Work task
Print exactly the line that contains "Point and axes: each", then every following line through the end of the material; include nothing else and no pictures.

Dataset excerpt
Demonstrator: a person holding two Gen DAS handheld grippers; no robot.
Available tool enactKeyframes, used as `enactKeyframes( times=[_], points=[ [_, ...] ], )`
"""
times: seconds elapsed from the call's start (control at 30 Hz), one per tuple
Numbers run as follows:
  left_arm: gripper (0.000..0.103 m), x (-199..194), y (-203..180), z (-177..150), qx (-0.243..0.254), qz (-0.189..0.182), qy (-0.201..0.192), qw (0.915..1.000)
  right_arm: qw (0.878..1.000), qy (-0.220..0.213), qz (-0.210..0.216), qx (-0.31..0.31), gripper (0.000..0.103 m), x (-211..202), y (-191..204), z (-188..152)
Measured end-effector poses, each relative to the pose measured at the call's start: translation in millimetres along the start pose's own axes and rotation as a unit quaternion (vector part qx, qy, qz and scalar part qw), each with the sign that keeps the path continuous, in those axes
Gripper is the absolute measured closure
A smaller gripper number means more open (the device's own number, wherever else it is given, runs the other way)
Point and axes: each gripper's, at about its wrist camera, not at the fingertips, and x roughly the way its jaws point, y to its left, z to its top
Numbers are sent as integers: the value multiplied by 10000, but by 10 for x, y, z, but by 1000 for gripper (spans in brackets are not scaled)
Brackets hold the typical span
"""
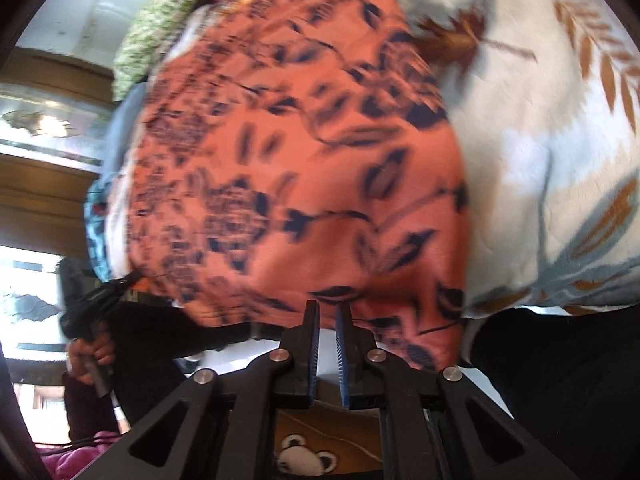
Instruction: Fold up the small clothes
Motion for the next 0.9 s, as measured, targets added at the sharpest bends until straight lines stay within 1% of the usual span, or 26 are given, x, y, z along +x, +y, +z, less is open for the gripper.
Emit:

Problem solution
Point and axes: each gripper's, at about its wrist camera, not at the fingertips, and x roughly the way its jaws point, y to its left, z to its top
Numbers are sent as integers: the value multiplied by 10000, but by 10 for x, y, z, but by 1000 for gripper (spans in brackets are not scaled)
Brackets hold the typical span
"""
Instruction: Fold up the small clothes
Motion for the next 0.9 s, as measured, targets added at the sharpest bends until straight lines stay within 1% of the usual span, or 26 are given, x, y, z along +x, +y, +z, less is open for the gripper.
Emit:

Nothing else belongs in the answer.